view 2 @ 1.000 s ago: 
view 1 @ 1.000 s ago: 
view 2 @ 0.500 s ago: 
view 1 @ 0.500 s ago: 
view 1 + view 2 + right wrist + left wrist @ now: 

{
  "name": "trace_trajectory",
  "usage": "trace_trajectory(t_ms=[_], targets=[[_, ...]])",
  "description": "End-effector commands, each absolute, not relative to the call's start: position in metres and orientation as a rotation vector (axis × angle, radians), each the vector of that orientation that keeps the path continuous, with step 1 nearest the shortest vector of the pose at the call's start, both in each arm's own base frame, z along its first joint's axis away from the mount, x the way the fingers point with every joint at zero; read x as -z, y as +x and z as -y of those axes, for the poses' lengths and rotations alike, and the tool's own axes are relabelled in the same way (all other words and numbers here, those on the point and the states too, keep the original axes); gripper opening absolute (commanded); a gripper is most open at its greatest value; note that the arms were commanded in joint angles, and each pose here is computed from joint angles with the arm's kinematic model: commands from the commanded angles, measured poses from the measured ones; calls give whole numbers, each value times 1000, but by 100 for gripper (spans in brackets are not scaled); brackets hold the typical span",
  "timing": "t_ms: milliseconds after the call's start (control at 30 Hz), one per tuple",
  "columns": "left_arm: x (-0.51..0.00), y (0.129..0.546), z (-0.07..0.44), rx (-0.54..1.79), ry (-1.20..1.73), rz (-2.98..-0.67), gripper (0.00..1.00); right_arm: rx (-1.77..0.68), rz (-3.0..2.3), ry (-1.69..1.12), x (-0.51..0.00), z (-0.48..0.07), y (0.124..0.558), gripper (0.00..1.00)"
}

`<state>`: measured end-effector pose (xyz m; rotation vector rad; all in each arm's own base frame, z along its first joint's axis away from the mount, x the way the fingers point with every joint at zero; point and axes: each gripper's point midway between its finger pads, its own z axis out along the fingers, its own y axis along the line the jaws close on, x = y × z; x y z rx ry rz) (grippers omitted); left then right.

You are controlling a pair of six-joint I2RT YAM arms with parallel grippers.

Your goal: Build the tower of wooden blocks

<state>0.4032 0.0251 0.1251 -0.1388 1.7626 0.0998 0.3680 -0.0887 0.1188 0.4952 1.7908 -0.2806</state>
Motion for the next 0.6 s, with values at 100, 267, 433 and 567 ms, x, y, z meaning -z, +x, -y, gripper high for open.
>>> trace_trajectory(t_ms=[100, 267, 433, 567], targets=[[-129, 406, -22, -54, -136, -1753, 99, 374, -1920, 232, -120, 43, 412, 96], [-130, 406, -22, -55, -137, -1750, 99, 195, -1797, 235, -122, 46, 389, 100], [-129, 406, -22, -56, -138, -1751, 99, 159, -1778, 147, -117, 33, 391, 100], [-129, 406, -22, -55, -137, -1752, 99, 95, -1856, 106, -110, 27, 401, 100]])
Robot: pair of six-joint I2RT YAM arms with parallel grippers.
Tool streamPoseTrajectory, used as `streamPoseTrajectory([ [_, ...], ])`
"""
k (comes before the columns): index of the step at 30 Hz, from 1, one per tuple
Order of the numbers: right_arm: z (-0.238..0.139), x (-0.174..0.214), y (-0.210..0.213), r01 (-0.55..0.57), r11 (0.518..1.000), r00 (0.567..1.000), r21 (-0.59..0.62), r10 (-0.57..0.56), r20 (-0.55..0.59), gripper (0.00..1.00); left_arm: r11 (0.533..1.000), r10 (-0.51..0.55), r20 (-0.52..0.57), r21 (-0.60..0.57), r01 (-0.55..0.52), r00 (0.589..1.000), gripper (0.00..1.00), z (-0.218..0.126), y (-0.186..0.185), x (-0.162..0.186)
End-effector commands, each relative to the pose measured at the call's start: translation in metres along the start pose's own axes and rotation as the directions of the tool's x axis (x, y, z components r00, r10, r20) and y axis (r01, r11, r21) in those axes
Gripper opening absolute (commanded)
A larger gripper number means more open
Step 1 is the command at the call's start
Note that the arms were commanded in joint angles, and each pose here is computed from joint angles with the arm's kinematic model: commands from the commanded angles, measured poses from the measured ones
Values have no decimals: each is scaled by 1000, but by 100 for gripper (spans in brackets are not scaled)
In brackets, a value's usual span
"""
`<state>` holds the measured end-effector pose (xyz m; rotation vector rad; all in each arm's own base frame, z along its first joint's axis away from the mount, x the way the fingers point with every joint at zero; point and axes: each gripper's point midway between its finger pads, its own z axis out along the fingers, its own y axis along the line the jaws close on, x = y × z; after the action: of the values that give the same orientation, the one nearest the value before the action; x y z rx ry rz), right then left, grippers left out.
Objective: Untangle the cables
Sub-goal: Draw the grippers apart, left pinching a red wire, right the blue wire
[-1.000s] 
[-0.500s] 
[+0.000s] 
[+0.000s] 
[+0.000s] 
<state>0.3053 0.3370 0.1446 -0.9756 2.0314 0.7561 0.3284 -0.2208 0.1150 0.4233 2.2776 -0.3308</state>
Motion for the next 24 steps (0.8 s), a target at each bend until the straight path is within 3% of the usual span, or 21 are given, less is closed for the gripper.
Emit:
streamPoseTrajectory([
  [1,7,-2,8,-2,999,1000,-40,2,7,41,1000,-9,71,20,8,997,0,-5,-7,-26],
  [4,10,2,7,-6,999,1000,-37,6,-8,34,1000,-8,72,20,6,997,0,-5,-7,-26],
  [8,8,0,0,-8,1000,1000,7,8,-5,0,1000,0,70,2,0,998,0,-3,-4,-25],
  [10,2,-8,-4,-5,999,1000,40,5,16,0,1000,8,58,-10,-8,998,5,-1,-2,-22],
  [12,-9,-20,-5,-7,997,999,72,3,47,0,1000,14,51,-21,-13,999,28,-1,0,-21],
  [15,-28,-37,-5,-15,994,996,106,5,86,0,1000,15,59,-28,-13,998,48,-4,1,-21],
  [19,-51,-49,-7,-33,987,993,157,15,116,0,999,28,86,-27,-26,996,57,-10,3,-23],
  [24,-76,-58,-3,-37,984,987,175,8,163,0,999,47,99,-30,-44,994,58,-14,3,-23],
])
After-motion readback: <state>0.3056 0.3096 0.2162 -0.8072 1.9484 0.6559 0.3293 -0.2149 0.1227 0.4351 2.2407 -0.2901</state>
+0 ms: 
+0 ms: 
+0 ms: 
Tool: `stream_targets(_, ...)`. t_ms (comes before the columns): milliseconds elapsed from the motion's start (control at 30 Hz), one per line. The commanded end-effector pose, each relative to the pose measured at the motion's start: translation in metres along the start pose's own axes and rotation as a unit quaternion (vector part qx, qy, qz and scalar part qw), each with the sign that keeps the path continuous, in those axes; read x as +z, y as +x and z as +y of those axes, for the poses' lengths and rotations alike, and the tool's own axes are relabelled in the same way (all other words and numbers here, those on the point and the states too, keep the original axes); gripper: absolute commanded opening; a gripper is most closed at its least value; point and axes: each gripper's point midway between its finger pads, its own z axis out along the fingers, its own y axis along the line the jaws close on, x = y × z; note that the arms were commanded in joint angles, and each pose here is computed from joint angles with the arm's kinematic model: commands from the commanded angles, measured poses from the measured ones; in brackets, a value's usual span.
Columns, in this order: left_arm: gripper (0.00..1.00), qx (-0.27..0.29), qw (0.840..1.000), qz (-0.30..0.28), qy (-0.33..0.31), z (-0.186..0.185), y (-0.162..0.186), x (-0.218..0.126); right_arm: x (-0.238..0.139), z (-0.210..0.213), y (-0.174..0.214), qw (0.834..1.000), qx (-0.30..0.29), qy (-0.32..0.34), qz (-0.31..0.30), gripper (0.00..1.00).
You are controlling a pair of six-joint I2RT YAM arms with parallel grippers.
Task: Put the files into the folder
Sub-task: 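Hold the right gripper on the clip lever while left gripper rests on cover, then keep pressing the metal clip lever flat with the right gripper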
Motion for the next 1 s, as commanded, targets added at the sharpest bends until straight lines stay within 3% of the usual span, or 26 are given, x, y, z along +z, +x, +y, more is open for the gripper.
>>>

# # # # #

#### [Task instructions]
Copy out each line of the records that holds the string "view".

#### [Task output]
view 2 @ 1.000 s ago: 
view 1 @ 1.000 s ago: 
view 2 @ 0.500 s ago: 
view 1 @ 0.500 s ago: 
view 1 + view 2 + right wrist + left wrist @ now: 

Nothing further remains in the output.